Good God, what happened to most of November? It’s almost time to start brining the all-natural, free-roaming, $4.00 a pound turkey!*
And for that matter — what happened to October?
Uhh… School book fairs and the attendant volunteering demanded by them? A random fever or two (right now, Younger Girleen’s, which has her home from school)? A couple of cold snaps, a couple of colds come and gone? Life, with its ability to nibble at good intentions until all that’s left are the bitter rinds?
Like clockwork, I tend to start “setting goals” for myself as soon as school starts for Elder Girleen in August, disregarding the fact that her younger sister isn’t even in school five days a week yet and meeting goals of any sort will require burning the midnight oil and arising before dawn — or at least arising more before dawn than making breakfasts, packing lunches, brushing the teeth of a four-year old, and coaxing a seven-year-old out of pajamas and into the back seat of a car before Chorus starts at 7:30 a.m. currently requires.
If I was a true professional, of course, all those things would be a piece of cake.

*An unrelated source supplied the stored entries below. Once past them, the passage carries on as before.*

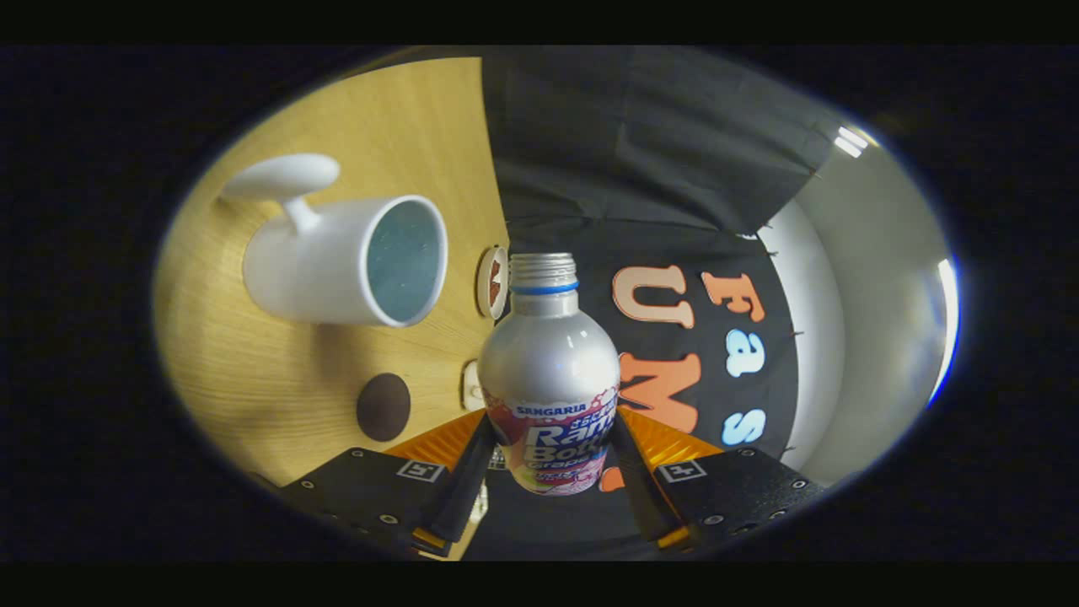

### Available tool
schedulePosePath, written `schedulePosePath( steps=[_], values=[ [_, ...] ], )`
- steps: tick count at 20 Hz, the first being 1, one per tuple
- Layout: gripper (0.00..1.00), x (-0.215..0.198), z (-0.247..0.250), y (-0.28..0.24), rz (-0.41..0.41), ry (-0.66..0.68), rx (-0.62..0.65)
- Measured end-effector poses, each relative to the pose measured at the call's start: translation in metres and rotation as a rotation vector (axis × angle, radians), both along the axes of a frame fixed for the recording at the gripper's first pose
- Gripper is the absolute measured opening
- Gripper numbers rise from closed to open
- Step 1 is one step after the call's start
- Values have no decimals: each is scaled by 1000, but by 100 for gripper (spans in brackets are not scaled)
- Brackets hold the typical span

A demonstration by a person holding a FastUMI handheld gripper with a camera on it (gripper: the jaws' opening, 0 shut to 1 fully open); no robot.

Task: Take the bottle from table, then pour the juice into the cup, finally place the bottle on the coaster

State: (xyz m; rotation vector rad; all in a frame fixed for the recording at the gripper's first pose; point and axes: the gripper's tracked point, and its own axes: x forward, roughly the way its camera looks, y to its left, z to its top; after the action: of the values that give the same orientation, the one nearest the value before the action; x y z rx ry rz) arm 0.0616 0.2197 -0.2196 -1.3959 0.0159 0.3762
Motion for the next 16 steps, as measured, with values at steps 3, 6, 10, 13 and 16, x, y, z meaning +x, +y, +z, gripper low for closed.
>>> schedulePosePath(
  steps=[3, 6, 10, 13, 16],
  values=[
    [77, 14, 4, -5, -72, 96, 199],
    [77, 30, 14, -22, -162, 148, 365],
    [77, 39, 8, -32, -251, 298, 637],
    [77, 47, 12, -36, -290, 360, 816],
    [77, 54, 10, -34, -309, 409, 962]
  ],
)
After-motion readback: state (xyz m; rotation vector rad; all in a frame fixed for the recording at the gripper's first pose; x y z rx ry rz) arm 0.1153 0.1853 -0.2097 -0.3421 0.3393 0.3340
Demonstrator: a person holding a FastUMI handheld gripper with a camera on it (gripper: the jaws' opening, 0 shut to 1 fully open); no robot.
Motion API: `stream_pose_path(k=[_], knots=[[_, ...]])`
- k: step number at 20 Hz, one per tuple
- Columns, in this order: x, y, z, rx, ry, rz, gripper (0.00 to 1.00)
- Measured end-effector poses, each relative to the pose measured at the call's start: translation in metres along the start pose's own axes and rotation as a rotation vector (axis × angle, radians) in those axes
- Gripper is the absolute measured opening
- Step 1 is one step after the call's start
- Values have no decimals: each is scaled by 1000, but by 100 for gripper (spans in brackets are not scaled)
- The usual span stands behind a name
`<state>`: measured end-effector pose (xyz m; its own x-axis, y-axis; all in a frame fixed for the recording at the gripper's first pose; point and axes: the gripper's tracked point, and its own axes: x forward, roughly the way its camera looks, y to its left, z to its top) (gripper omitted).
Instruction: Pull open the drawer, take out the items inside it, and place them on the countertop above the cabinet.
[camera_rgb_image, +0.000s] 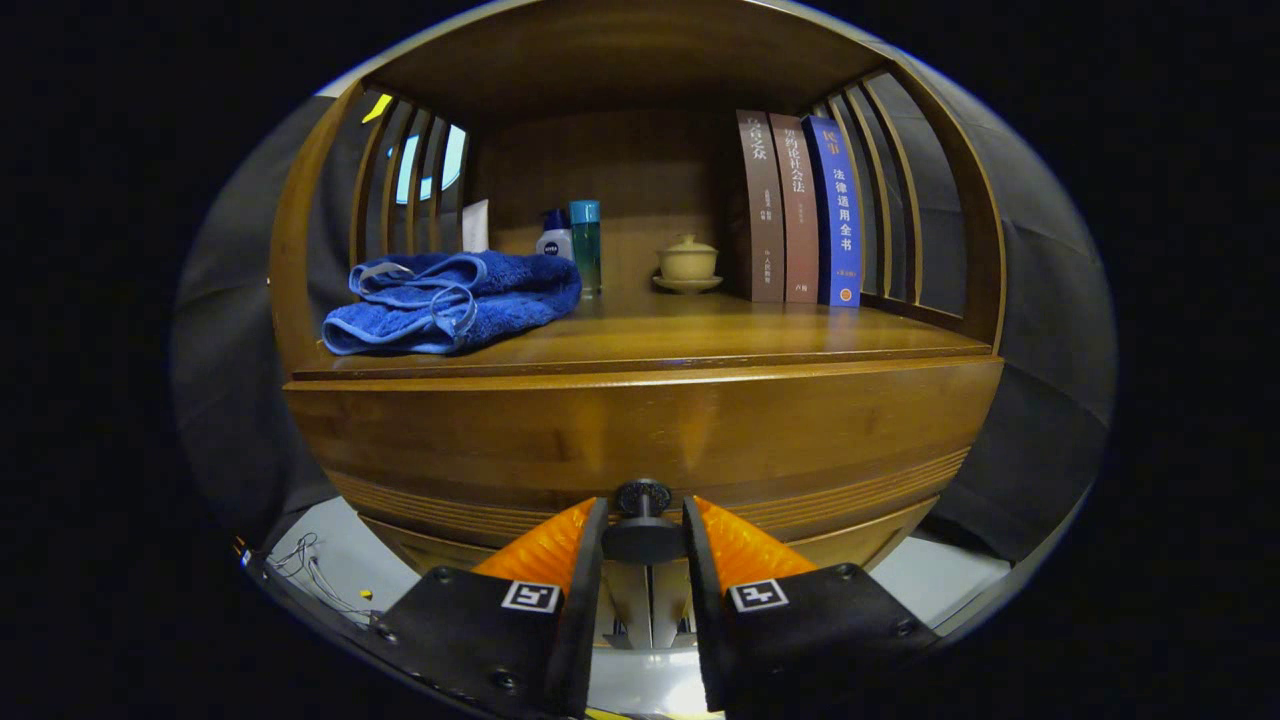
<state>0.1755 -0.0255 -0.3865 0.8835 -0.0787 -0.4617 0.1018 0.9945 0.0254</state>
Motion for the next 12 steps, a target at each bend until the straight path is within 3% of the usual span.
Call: stream_pose_path(k=[1, 2, 4, 5, 12], knots=[[-2, -1, 1, -5, -5, 0, 47], [0, 0, 0, -15, 1, -1, 40], [4, -1, -7, -16, 5, -2, 40], [4, -2, 2, -13, 8, 0, 29], [-16, -1, -6, -11, 30, 0, 29]])
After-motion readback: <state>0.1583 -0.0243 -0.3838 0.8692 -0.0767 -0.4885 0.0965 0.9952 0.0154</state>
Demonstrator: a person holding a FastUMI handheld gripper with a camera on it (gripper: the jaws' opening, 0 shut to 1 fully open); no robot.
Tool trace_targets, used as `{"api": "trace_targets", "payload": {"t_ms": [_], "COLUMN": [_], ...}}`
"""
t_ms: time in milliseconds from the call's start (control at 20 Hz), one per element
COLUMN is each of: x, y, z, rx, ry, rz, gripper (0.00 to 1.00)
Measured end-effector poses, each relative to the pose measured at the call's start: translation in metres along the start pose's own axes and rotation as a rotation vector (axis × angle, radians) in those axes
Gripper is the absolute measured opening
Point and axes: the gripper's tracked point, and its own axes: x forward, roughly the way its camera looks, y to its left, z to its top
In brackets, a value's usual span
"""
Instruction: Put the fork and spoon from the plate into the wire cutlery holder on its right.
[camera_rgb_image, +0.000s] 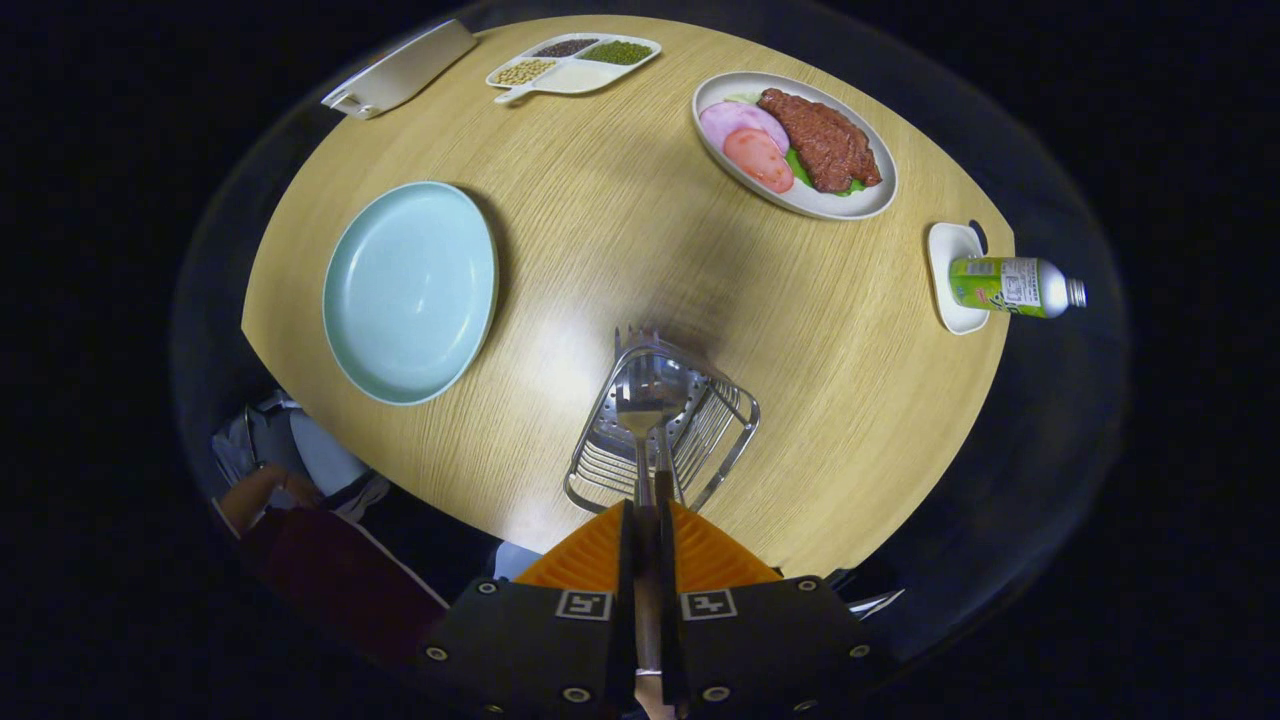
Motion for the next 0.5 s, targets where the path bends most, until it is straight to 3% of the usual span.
{"api": "trace_targets", "payload": {"t_ms": [100, 300, 400, 450, 500], "x": [-0.003, -0.02, -0.037, -0.047, -0.06], "y": [0.001, -0.008, -0.014, -0.016, -0.019], "z": [-0.004, -0.007, -0.004, -0.004, -0.002], "rx": [0.028, 0.106, 0.179, 0.221, 0.26], "ry": [-0.021, -0.137, -0.254, -0.318, -0.391], "rz": [0.008, 0.013, 0.025, 0.034, 0.038], "gripper": [0.14, 0.56, 0.65, 0.82, 0.85]}}
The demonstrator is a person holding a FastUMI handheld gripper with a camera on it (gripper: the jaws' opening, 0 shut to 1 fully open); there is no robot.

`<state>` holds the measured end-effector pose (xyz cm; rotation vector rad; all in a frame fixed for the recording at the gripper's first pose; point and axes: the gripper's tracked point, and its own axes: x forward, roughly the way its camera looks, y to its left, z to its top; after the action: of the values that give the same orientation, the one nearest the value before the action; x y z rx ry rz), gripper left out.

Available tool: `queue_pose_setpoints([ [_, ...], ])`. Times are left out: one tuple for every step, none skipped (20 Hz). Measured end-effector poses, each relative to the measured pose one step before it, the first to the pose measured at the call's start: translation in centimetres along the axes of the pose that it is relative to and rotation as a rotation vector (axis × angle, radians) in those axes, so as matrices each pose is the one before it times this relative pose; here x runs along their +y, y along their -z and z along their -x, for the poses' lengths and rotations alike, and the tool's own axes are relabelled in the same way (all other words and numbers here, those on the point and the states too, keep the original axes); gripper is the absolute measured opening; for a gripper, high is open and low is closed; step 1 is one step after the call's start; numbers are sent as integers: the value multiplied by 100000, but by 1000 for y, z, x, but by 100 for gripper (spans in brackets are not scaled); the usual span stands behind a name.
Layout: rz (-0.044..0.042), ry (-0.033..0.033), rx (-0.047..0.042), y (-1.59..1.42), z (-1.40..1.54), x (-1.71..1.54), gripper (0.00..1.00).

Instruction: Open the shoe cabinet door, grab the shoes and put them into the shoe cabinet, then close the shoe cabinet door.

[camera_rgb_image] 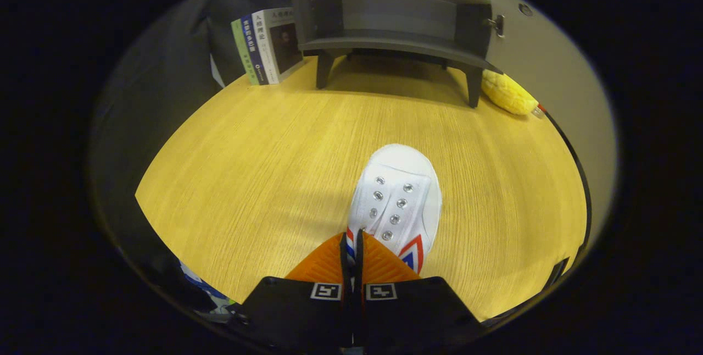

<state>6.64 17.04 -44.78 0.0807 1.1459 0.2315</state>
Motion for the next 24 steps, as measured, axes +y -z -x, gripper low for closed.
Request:
queue_pose_setpoints([
  [-2420, -334, -76, -173, 253, -295, 2],
  [-1209, -919, -578, -213, 9, -126, 1],
  [-584, -1125, 447, 42, 410, 88, 1],
  [-1538, -818, -2248, -475, 426, -118, 1],
  [-996, -168, -1782, -504, 395, -227, 1],
  [48, -586, -446, -509, 491, -280, 1],
  [-194, -727, -1412, -831, 374, -179, 1],
  [-963, -693, -2047, -936, 168, -61, 1],
  [-1725, -943, -1222, -694, 458, -40, 1],
  [-1720, -1586, -850, -786, 348, 302, 1],
  [-1165, -1116, -2646, -1160, 492, 228, 1],
  [-1047, -850, -2228, -1208, 76, 228, 1],
  [-677, -905, -799, -827, 740, 196, 1],
  [-819, -963, -1888, -1000, 277, 192, 1],
  [-650, -1120, -2490, -1342, 774, 216, 1],
  [-232, -968, -1653, -1264, 110, 361, 1],
  [-205, -799, -2181, -1433, 303, 266, 1],
  [257, -1101, -1532, -1130, 168, 410, 1],
  [-495, -1193, -2456, -1408, 259, 395, 1],
  [-173, -1242, -1827, -1175, 368, 415, 1],
  [-377, -1185, -1859, -1333, 233, 334, 1],
  [-150, -1536, -1545, -1323, 78, 539, 1],
  [-773, -1232, -2367, -1482, 49, 467, 1],
  [-574, -1181, -2147, -1434, 69, 479, 1],
])
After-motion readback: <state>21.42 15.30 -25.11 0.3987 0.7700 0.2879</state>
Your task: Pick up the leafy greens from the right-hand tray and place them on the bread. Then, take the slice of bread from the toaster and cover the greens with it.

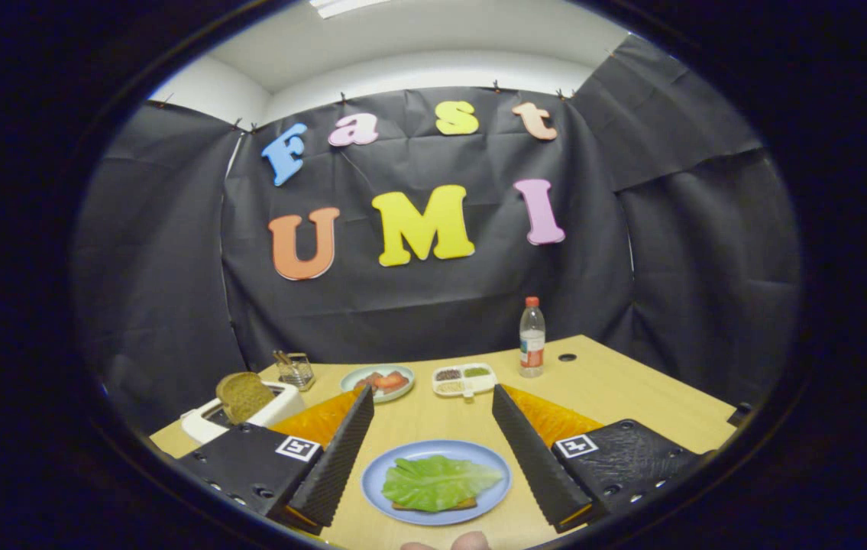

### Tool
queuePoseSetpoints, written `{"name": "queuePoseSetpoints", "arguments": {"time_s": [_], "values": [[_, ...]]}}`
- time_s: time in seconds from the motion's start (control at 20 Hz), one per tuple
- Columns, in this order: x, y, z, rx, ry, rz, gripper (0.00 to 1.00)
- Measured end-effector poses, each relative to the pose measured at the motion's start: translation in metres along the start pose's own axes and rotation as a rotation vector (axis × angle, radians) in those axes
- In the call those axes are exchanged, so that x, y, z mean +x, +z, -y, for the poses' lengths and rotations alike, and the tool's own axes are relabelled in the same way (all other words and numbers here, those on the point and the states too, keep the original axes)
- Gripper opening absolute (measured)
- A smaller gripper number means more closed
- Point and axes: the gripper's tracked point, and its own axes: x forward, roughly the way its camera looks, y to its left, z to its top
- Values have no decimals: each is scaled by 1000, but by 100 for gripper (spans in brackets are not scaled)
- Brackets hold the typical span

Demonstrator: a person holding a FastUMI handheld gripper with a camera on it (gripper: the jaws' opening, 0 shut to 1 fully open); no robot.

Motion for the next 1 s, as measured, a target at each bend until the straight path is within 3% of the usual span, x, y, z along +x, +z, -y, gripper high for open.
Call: {"name": "queuePoseSetpoints", "arguments": {"time_s": [0.15, 0.45, 0.75, 0.95, 1.0], "values": [[3, 6, -61, -17, 67, 19, 96], [19, -25, -169, -54, 142, -46, 96], [48, -66, -220, -118, 133, -119, 96], [68, -95, -230, -135, 97, -196, 83], [71, -95, -230, -136, 89, -202, 75]]}}
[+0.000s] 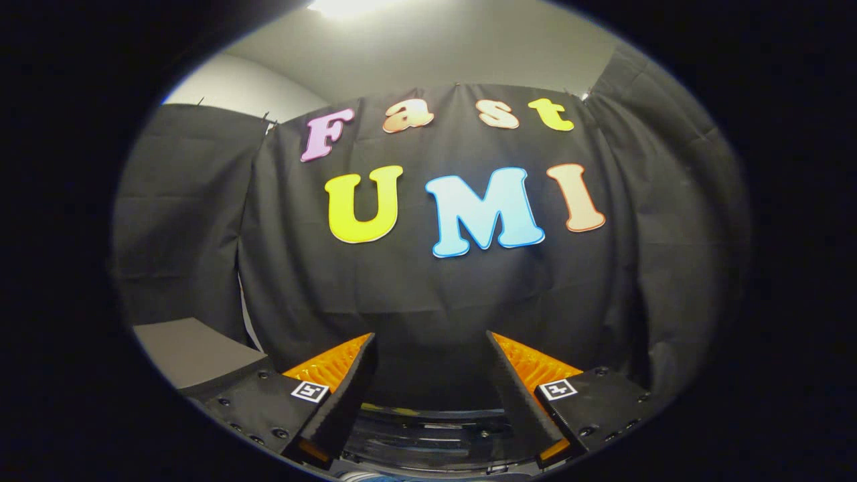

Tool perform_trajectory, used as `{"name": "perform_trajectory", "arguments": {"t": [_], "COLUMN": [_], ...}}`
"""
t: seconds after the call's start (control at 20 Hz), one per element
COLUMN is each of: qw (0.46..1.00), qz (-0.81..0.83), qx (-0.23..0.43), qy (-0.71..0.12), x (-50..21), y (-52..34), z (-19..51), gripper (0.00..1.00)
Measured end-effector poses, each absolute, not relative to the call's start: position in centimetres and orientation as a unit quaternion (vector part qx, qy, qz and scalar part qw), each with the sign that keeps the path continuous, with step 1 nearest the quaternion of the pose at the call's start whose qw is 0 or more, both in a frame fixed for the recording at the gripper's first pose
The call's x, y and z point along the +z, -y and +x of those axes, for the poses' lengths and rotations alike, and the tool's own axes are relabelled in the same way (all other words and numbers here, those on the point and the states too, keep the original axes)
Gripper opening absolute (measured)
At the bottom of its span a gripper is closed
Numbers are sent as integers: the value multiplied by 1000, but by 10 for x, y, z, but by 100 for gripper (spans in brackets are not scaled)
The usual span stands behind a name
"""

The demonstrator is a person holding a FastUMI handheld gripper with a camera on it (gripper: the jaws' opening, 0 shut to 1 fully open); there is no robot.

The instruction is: Put the clothes into the washing machine and then close the washing machine lid.

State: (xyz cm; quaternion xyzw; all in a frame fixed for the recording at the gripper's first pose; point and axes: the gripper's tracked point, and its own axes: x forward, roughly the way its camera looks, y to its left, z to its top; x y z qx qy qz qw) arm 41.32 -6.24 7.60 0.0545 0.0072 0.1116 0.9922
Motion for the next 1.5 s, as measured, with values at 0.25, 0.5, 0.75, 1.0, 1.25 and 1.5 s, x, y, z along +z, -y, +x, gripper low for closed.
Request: {"name": "perform_trajectory", "arguments": {"t": [0.25, 0.5, 0.75, 1.0, 1.25, 1.5], "qw": [990, 991, 991, 985, 989, 992], "qz": [52, 38, 36, -15, 12, 38], "qx": [108, 121, 124, 148, 141, 120], "qy": [-78, -43, -41, -86, -47, -21], "x": [26, 39, 14, -59, -37, -19], "y": [33, 32, 42, 40, 39, 32], "z": [412, 406, 310, 202, 169, 146], "gripper": [98, 99, 98, 98, 99, 100]}}
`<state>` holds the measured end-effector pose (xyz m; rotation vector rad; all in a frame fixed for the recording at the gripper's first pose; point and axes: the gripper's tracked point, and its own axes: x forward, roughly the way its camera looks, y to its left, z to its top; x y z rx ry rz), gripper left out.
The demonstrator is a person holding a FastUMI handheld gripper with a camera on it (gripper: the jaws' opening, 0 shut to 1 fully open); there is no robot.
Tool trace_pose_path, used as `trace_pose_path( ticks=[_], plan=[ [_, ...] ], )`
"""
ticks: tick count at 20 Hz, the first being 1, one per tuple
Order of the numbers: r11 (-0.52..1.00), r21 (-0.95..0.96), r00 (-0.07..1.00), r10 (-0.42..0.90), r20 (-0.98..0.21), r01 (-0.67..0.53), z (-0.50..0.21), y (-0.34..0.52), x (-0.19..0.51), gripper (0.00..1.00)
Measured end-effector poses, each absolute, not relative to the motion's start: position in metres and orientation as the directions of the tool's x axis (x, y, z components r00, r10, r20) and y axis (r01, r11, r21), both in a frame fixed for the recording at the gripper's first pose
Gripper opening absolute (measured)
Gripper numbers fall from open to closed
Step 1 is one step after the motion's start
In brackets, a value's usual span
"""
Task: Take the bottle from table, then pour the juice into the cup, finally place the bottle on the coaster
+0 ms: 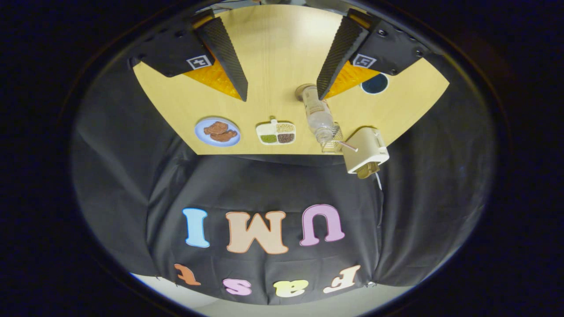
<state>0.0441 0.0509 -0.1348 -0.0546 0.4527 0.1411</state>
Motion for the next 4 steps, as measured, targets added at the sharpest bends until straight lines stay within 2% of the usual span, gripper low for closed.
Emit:
trace_pose_path(
  ticks=[4],
  plan=[
    [0.987,-0.024,0.891,0.135,-0.434,-0.162,-0.131,0.035,0.038,0.99]
  ],
)
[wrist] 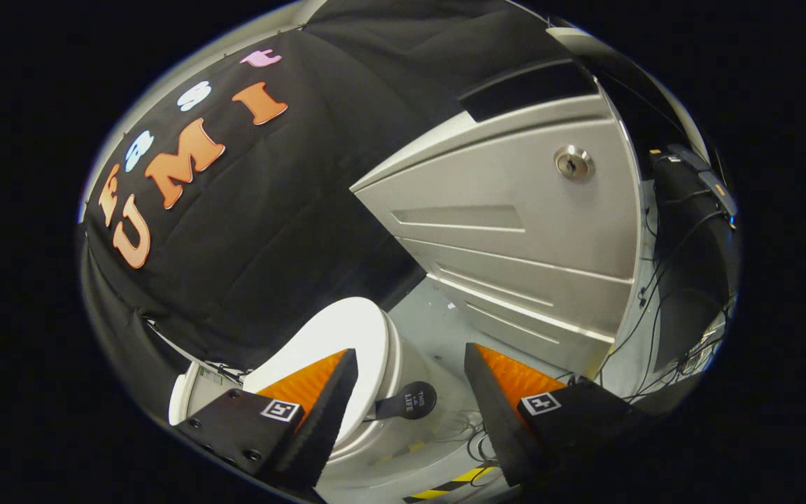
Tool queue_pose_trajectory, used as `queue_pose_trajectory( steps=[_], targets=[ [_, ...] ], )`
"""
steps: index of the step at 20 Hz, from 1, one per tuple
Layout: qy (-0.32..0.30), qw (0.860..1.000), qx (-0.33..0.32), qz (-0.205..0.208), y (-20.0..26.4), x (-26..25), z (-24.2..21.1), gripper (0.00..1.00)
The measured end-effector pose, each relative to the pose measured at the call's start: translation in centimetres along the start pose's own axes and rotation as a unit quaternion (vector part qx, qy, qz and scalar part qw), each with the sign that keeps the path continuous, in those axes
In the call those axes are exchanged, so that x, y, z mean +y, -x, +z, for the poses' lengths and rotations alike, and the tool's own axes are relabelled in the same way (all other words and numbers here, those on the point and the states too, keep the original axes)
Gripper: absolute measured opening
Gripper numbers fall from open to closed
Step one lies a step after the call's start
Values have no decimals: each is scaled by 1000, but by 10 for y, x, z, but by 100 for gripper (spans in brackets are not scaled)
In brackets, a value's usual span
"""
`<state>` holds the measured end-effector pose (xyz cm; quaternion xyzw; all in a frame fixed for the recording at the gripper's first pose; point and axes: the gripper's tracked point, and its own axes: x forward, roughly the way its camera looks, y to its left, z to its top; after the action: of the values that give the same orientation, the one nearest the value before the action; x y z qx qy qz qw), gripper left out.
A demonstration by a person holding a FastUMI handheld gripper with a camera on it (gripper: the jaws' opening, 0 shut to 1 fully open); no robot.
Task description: Open the toilet lid.
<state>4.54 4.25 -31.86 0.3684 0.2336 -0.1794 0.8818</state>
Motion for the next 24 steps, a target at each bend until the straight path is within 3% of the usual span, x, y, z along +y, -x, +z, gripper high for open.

Instead, here it is, the middle of November, and though I occasionally make cake (or granola bars, from the vegetarian cookbook, with Younger Girleen and her “playdate”) and I occasionally eat cake as a furtive nightcap after the children have gone to bed, finishing one piece of fiction and whipping out a first draft of another (the goals I told myself I’d meet by November 30) — not a piece of cake.
In fact, that last paragraph was interrupted 24 hours ago by a phone call from Elder Girleen’s school to me know in no uncertain terms what a fool I’d been to just a few hours earlier decide we’d dodged the bullet and only Younger Girleen would get this particular bug.
So that’s where November went.
* Jeez louise, is she really buying a 60 dollar turkey? Don’t look at me for the answer.
Ah the perils of modern motherhood as a conscientious writerly sort of human bean.
One of the advantages of being somebody who doesn’t give a crap about Thanksgiving tradition and being married to a foreigner is that you can have chicken for Thanksgiving. Last year we had salmon.